SAVANNAH, Ga. (WSAV) – The physical health of many has been ravaged by the COVID-19 crisis, but it’s also affecting financial health.
According to a new report from Bankrate, only 39 percent of Americans say they could cover an unexpected $1,000 expense.
Liz Coyle from the statewide consumer group Georgia Watch says it’s even worse for consumers in the Peach State.
“Most Georgians couldn’t even afford a $400 emergency expense,” Coyle said. “You know, for a lot of people $1,000 would be completely impossible to save.”
Coyle says while some people have kept their jobs, others have faced reduced hours or layoffs.
“There are many in restaurants and other jobs that have been perhaps permanently impacted by the pandemic,” she said. “What was already bad for many Georgians is only worse.”
She says many still owe money to utility companies, and that while there has been a moratorium on evictions, at some point people have to catch up on rent.
“What we’re really concerned about is a ‘tsunami’ of debt.

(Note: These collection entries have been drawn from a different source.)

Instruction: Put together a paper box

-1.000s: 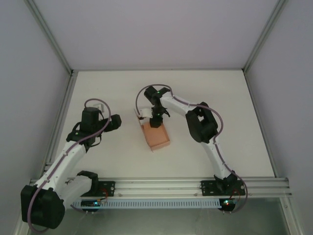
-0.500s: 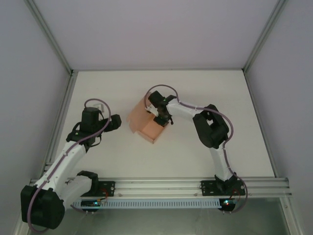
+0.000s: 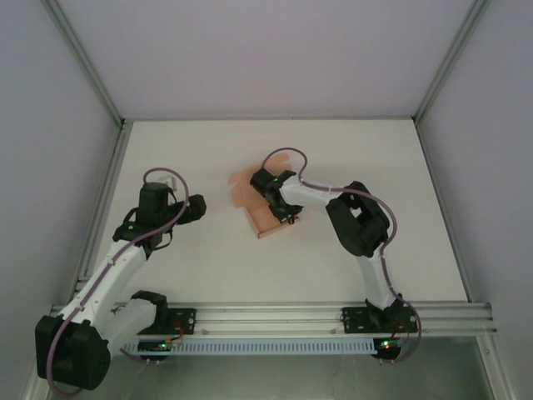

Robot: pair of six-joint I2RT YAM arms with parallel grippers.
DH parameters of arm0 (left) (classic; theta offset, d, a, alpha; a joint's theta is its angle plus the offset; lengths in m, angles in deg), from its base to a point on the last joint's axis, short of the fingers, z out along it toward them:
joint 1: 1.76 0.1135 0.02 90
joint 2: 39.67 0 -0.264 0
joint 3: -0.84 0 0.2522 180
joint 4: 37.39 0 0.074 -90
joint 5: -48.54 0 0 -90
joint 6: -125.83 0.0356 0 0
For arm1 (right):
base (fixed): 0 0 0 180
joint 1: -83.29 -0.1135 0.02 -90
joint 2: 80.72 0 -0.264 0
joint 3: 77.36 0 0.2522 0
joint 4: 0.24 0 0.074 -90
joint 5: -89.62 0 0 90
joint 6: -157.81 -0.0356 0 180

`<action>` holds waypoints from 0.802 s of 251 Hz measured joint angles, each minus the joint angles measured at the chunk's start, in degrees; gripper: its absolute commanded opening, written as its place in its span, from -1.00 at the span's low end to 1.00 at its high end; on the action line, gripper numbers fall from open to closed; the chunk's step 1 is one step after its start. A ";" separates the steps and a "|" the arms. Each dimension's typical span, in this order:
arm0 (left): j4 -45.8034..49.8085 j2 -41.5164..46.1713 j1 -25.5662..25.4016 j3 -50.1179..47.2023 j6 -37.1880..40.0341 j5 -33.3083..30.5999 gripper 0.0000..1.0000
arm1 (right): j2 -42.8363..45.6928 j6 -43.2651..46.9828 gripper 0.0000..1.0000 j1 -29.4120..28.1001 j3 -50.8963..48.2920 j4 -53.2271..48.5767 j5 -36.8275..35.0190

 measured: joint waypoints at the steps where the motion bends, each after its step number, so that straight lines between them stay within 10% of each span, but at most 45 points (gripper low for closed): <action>1: 0.00 0.02 0.00 0.00 0.00 0.00 0.99 | -0.02 -0.07 -1.00 0.00 0.02 0.00 -0.04; 201: -1.57 2.10 0.00 -0.44 0.22 4.57 0.99 | 14.32 -11.61 -0.20 1.92 -15.52 12.13 6.43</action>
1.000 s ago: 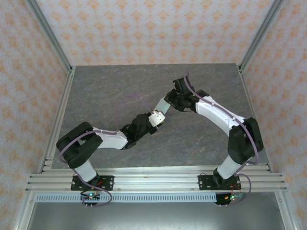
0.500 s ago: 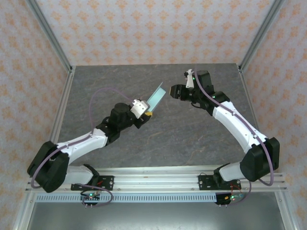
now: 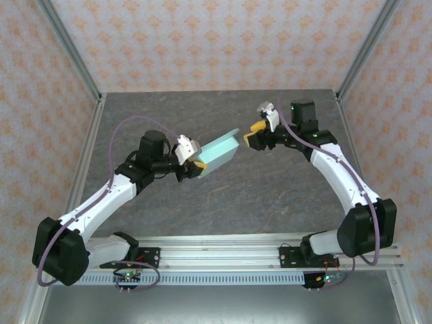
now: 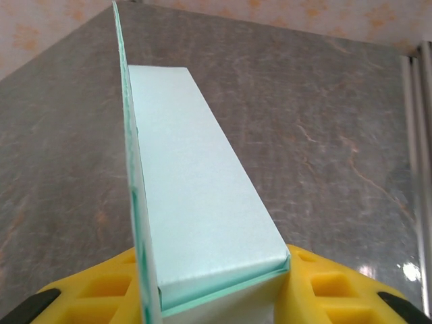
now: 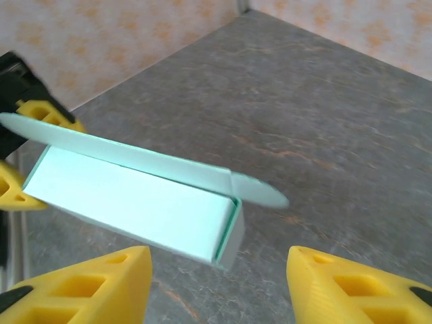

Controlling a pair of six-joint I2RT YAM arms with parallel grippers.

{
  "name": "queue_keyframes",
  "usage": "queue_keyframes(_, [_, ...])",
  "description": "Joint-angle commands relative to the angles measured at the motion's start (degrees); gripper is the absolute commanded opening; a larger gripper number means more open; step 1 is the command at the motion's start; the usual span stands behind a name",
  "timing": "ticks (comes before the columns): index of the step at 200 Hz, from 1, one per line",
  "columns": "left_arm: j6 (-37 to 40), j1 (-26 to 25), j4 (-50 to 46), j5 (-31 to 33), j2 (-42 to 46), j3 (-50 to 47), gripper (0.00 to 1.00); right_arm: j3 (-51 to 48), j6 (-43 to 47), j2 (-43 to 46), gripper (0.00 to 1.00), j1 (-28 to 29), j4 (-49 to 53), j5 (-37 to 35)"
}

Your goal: Fold the paper box

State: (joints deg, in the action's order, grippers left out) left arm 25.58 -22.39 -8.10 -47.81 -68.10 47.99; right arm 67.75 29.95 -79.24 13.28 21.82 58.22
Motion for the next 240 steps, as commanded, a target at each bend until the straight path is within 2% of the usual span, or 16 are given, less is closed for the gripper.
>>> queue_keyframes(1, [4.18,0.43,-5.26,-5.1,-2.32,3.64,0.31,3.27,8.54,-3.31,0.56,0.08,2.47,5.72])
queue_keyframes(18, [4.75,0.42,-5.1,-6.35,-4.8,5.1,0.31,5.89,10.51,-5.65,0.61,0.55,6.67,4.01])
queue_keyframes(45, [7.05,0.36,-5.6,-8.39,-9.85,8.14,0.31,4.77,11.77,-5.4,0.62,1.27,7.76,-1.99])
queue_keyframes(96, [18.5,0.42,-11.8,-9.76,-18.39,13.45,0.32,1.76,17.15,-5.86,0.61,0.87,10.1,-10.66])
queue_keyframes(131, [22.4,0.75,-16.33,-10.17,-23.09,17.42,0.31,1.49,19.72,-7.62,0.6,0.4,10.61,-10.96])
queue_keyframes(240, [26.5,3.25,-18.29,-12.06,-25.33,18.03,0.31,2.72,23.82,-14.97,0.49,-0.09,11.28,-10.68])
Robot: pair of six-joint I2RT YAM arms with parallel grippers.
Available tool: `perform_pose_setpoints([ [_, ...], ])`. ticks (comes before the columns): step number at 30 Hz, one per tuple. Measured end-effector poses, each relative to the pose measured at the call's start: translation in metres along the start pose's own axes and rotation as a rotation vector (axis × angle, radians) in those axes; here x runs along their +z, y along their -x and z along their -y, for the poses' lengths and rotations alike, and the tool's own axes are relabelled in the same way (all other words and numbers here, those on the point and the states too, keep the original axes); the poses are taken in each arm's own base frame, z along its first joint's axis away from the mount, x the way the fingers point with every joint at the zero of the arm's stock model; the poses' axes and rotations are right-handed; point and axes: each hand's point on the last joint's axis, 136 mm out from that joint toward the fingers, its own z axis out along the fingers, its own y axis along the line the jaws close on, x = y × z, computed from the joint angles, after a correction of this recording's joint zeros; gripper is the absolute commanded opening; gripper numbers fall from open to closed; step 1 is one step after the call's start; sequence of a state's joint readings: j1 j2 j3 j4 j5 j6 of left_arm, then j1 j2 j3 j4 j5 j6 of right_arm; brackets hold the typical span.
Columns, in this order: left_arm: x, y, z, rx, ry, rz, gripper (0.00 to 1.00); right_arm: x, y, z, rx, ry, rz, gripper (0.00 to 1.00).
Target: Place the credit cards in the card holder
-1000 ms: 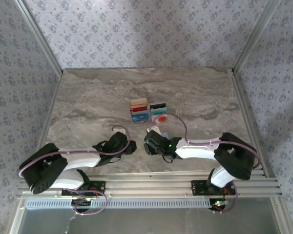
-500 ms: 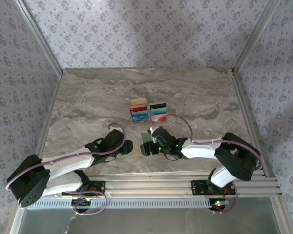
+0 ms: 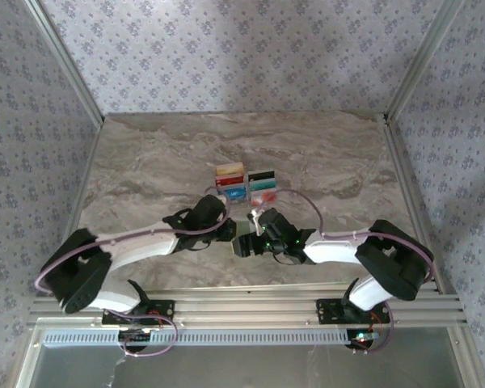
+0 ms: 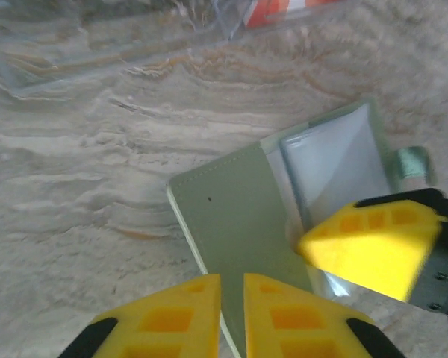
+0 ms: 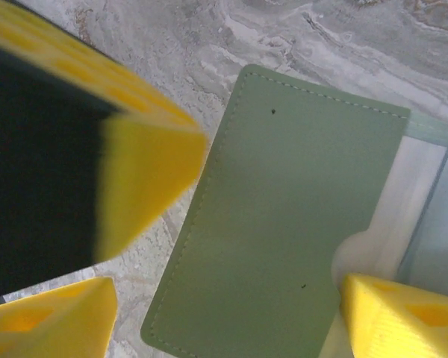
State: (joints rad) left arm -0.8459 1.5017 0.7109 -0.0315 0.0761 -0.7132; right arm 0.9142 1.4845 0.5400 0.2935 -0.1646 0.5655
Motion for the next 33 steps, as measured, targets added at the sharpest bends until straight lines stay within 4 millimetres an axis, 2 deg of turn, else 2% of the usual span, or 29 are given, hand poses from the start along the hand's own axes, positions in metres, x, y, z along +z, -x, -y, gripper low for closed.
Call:
perform_pose_setpoints([
  [5,0.026,-0.012,-0.009,0.000,0.030,-0.061,0.09,-0.006,-0.007,0.006,0.007,-0.032,-0.023,0.67],
  [8,0.027,-0.009,-0.009,0.001,0.029,-0.048,0.09,-0.015,-0.006,0.003,-0.006,-0.044,-0.018,0.59],
  [13,0.027,-0.008,-0.010,0.013,0.035,-0.040,0.10,-0.042,0.013,0.010,-0.021,-0.140,0.064,0.42],
  [18,0.029,-0.008,-0.010,0.023,0.038,-0.037,0.10,-0.051,0.033,0.030,-0.014,-0.301,0.101,0.42],
  [22,0.030,-0.008,-0.010,0.027,0.043,-0.033,0.10,-0.045,0.043,0.046,-0.022,-0.426,0.089,0.42],
  [33,0.030,-0.009,-0.011,0.043,0.039,-0.017,0.10,-0.024,0.019,0.091,-0.039,-0.621,-0.032,0.43],
])
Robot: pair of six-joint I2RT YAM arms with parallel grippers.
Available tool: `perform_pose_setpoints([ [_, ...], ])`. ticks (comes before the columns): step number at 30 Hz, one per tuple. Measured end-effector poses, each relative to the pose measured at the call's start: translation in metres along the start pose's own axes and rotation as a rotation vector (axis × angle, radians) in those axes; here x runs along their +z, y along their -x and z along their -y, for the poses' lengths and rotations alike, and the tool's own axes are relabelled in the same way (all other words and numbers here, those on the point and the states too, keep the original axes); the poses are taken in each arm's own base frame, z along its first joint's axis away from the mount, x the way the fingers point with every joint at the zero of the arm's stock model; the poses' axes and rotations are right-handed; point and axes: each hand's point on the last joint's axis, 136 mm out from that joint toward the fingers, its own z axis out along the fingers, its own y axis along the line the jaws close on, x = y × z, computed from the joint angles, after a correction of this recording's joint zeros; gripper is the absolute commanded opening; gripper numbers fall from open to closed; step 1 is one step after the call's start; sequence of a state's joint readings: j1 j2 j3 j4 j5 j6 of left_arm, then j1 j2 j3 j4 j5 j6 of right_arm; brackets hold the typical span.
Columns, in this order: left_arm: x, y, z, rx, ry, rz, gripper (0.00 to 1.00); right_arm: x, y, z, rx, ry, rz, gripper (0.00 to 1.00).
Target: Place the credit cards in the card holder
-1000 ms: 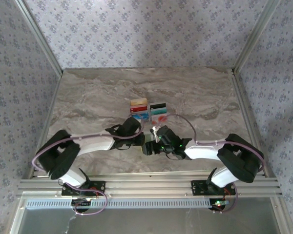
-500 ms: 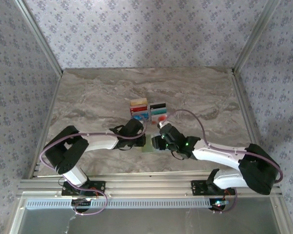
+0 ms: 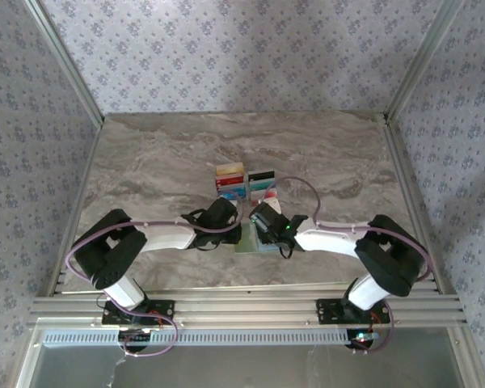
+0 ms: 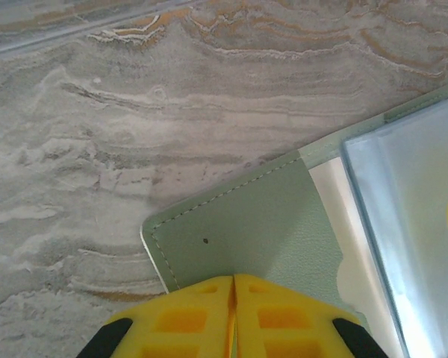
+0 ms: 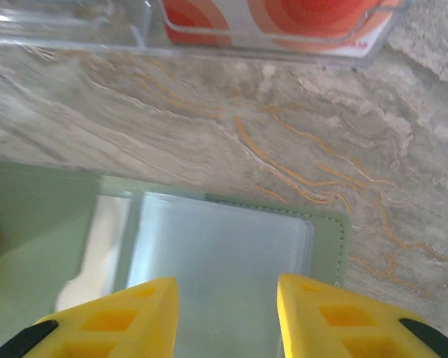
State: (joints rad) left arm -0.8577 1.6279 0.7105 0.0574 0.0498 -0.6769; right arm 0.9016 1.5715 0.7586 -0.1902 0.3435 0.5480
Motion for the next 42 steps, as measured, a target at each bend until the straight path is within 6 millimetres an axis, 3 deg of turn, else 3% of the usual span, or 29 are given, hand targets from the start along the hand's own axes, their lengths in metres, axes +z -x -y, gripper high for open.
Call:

I’m concerned that people will forget that there are still a lot of Americans, a lot of Georgians, who got so deep in the hole during the pandemic that they must have some type of protection,” said Coyle.
Coyle says that should include not having COVID-related debts reported to credit unions.
“That could ruin someone’s credit score, and it could take years for people to rebuild,” said Coyle. “When you’ve got a low credit score, that means you’re going to pay so much more to borrow to buy a car or a house.”
She is hoping that state lawmakers will take quick action as the legislative session begins by passing more rules to prevent predatory lending and astronomical interest rates on some of those loans.
“So, we really hope that action will be taken very early in this legislative session,” said Coyle. “Lots of Georgians even before the pandemic were living paycheck to paycheck and were not able to save.”
Coyle says people in need will need more help than ever.